Pages and Styles form hierarchical tree structures where each node can have additional children named Elements. This is illustrated in Figure 4-1.
The corresponding database tables are shown in Figure 4-2. Notice that a Host has an associated root Page and default Style, and that Styles may be associated to Pages.
Page and Style Elements are the building blocks of Midgard's templating system. They have a name and a value. Their value field contains text which may include other Elements: the syntax for embedding an Element into another one within html is <[name]> [1]
Page Elements are meant for scripting while Style Elements are meant for layout. In practice you can mix script and markup code in either of the Elements.
Child Elements override parent Elements that share the same name. The only difference between Page and Style Elements is in this inheritance mechanism:
Style Elements are always inherited, unlike Page Elements which may be marked as inheritable.
Page Elements override Style Elements.
This is best illustrated with a description of the Elements gathering process which builds on Example 3-1. See Figure 4-3.
When a matching Host is found, Midgard tokenizes the trailing part of the URL, which is everything after the Host name and possibly the prefix. So, going back to Example 3-1, the host is http://foo.org/foo/, and has an associated root Page (whose name doesn't show up in the URL).
Midgard then procedes by walking the Page tree and gathering inheritable Page Elements. This process continues as long as it finds matches. It stores the contents of the value field of the Elements in an Apache name-value array. When a Page Element has the same name as a previously encountered Page Element, the most recent one overrides the previous one. So <[1]> and <[2]> have been gathered from the Geeks Page, and <[1]> from the Functions Page has overriden the previous one.

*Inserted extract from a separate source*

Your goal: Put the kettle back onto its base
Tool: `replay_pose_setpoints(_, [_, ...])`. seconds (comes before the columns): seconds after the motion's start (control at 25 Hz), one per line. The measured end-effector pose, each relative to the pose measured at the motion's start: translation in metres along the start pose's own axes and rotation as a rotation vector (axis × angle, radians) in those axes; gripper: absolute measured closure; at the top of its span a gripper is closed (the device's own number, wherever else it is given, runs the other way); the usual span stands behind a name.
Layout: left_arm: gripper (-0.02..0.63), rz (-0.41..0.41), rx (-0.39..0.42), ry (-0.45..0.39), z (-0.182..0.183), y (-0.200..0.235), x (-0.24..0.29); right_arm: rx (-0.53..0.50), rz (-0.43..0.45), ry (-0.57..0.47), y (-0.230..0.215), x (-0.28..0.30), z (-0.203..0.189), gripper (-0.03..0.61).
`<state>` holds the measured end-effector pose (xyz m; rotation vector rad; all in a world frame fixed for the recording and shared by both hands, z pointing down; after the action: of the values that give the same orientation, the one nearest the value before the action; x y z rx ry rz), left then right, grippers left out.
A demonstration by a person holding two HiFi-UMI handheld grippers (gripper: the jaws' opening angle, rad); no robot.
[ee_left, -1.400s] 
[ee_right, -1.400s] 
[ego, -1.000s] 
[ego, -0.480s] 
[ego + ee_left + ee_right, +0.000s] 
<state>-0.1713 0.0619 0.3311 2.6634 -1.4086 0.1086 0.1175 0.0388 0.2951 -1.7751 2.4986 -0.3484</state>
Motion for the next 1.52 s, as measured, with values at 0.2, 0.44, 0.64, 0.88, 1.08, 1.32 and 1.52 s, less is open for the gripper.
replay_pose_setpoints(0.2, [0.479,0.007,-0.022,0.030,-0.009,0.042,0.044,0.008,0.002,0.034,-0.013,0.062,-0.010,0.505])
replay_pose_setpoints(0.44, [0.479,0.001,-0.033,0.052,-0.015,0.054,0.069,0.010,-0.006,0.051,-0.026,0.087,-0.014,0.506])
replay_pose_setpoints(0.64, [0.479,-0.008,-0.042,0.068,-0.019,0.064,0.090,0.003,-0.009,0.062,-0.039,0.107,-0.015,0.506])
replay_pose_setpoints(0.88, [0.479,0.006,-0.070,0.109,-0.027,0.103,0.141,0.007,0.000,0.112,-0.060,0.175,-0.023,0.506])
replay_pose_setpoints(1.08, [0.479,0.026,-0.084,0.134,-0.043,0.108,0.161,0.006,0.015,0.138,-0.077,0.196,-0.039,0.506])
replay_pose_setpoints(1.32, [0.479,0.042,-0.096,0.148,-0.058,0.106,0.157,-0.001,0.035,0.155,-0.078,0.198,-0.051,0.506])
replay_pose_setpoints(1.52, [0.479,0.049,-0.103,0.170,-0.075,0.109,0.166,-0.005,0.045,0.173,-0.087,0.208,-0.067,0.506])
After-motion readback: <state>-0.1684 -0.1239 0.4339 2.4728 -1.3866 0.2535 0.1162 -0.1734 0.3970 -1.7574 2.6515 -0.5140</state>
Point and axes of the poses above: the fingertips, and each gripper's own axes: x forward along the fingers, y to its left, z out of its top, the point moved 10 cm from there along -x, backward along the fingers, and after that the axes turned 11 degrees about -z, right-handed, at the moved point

The process of walking down the Page tree eventually ends when encountering a leaf Page where the remaining tokens don't match a child Page. In our example, Functions is the Page that will be built.

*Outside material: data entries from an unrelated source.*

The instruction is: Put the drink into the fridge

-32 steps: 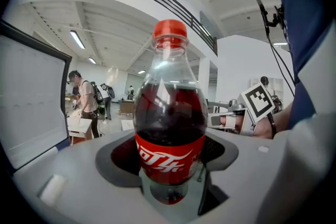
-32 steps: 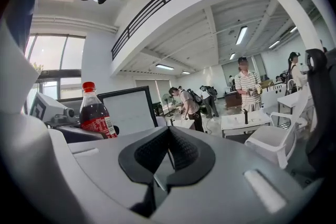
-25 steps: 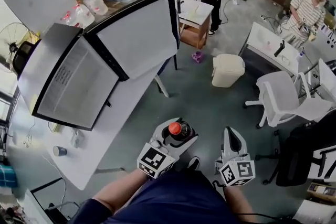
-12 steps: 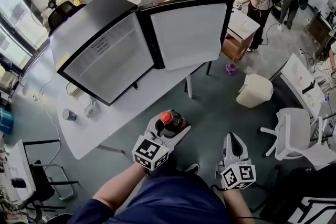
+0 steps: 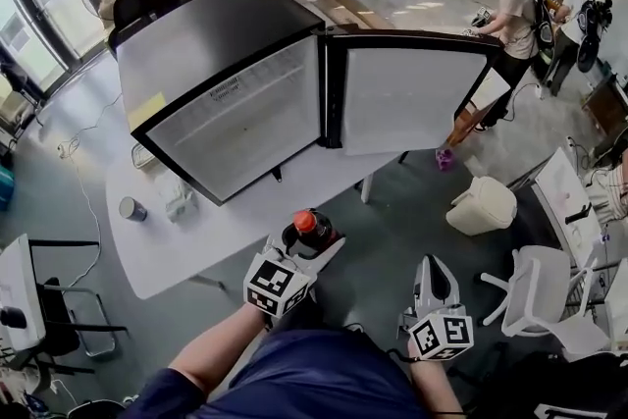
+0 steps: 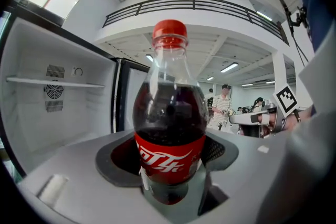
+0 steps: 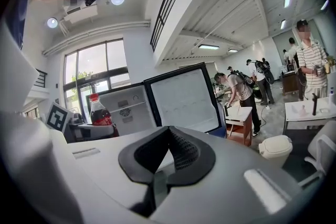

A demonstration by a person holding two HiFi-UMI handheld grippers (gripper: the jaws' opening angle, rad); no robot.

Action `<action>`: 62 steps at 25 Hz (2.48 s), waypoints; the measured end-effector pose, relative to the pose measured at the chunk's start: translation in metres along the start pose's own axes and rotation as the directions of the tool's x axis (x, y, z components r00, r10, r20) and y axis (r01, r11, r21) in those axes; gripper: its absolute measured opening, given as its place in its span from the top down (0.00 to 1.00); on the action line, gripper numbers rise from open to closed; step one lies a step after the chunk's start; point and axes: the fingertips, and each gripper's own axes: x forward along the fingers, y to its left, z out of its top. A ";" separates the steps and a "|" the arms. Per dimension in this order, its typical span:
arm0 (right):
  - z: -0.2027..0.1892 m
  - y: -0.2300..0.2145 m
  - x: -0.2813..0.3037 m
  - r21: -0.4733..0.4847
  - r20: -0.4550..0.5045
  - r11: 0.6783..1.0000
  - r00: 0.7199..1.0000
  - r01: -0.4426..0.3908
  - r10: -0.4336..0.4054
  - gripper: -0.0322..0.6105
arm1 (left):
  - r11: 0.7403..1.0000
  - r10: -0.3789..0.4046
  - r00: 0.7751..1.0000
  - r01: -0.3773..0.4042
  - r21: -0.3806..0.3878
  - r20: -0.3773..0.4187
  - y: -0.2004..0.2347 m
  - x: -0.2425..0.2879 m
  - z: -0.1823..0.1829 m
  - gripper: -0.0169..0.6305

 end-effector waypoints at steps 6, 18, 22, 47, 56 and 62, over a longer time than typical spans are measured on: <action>0.000 0.035 0.047 -0.039 -0.035 0.999 0.999 -0.013 0.012 0.94 | 0.998 0.055 0.998 -0.055 -0.008 0.002 0.068 -0.001 -0.002 0.49; -0.010 0.092 0.116 -0.109 -0.105 0.991 0.992 -0.081 0.070 0.94 | 0.990 0.137 0.990 -0.138 -0.030 -0.018 0.173 0.018 -0.019 0.49; -0.009 0.097 0.137 -0.114 -0.122 0.986 0.986 -0.126 0.112 0.94 | 0.981 0.187 0.982 -0.188 -0.048 -0.025 0.197 0.029 -0.024 0.49; 0.017 0.026 0.252 -0.077 -0.217 0.938 0.924 -0.337 0.314 0.94 | 0.858 0.504 0.860 -0.509 -0.070 -0.080 0.313 0.113 -0.041 0.49; 0.003 0.029 0.242 -0.066 -0.238 0.959 0.938 -0.275 0.253 0.94 | 0.884 0.458 0.884 -0.464 -0.053 -0.095 0.329 0.138 -0.044 0.49; 0.005 0.024 0.233 -0.068 -0.219 0.973 0.954 -0.223 0.203 0.94 | 0.889 0.450 0.888 -0.456 -0.052 -0.094 0.346 0.149 -0.038 0.49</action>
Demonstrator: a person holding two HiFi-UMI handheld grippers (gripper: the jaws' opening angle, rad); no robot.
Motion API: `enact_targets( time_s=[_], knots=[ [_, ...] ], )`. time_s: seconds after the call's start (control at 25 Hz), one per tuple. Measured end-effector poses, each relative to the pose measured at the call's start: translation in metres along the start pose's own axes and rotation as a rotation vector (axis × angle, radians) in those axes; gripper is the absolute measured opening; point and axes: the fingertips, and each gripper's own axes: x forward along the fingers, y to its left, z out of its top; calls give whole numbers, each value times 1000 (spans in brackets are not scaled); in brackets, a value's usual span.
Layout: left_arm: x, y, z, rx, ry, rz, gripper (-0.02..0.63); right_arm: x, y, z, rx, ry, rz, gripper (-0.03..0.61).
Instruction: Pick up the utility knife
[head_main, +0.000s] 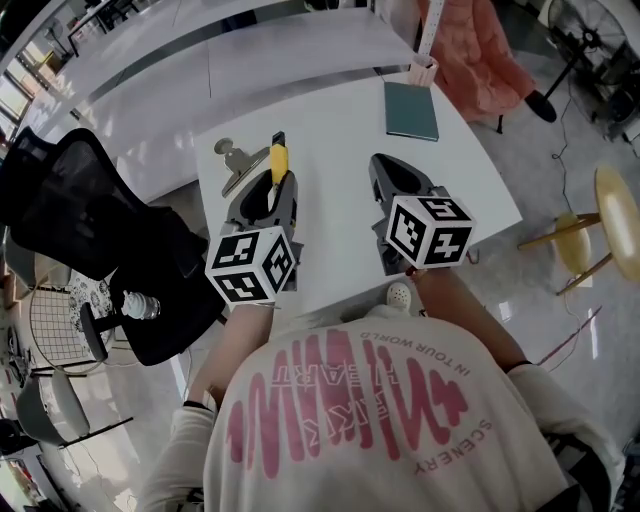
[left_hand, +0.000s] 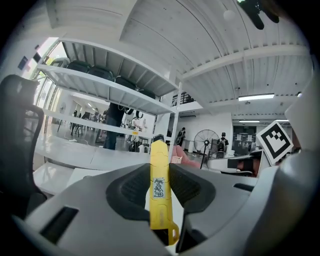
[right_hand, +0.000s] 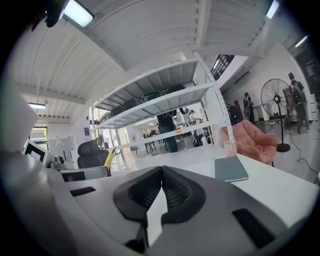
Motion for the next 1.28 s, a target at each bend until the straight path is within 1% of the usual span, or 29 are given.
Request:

Each Page has a Style attached to it, either explicitly thanks to the style field, inherited from a parent Page, or the default style for the Host. Having walked down the Page tree, mod_midgard begins the process of walking up the Style tree to gather Style Elements, starting from the Style attached to the leaf Page. Child Style Elements are stored in the Apache name-value array, unless their name has already been attributed to a Page Element, or former Style Element.
Functions is explicitly attached to Style 2. So <[3]> and <[4]> become available from Style 2 and Style 1 respectively.
<[5]> is an empty Element since it hasn't been defined as a child of any of the available tree nodes.
At this point, what we have is an Apache name-value array with all the Elements that have been gathered during the Page tree walk-down and Style tree walk-up process. Midgard will then start processing the midgard-root.php4 file.
Figure 4-4. The midgard-root.php4 file
<? $midgard = mgd_get_midgard(); $argc = $midgard->argc; $argv = $midgard->argv; ?> <[code-compat]> <[code-global]> <[code-init]> <[ROOT]> |
mgd_get_midgard()() is the entry point to the Midgard system. See Chapter 52 for more information about the $midgard object. What we are interested in are the four Elements which get processed at that time.
<[ROOT]> references other Elements which may in turn reference others and so on. Each referenced Element is replaced by its content until they have all been expanded. <[ROOT]> is the entry point for the replacement of Elements with their value.
The usefulness of the other three Elements is in their being called before any data is sent back to the browser. This means that you can set additional HTTP headers, or set variables used by your Page Elements there. They can be used for anything, but the convention has been to use them in the following way:
<[code-compat]> can be used to define functions you deem obsolete but are still in use by parts of your site, for backwards compatibility code, for migration between different Midgard version, etc...
<[code-global]> is an Element where library-type code can be defined or imported for the rest of the Page and Style Elements to use, for functionality you want in every Page.
<[code-init]> can be used for code specific to a particular Page. It is very often used for handling arguments sent to a virtual path enabled Page.
<[title]> and <[content]> are defined in the Page being built. They are not database records, but database fields.
You will usually need a <[ROOT]> style element similar to the one in Example 4-1.
You'll have to define a <[menu]> Element, but <[title]> and <[content]> will be taken from the built Page.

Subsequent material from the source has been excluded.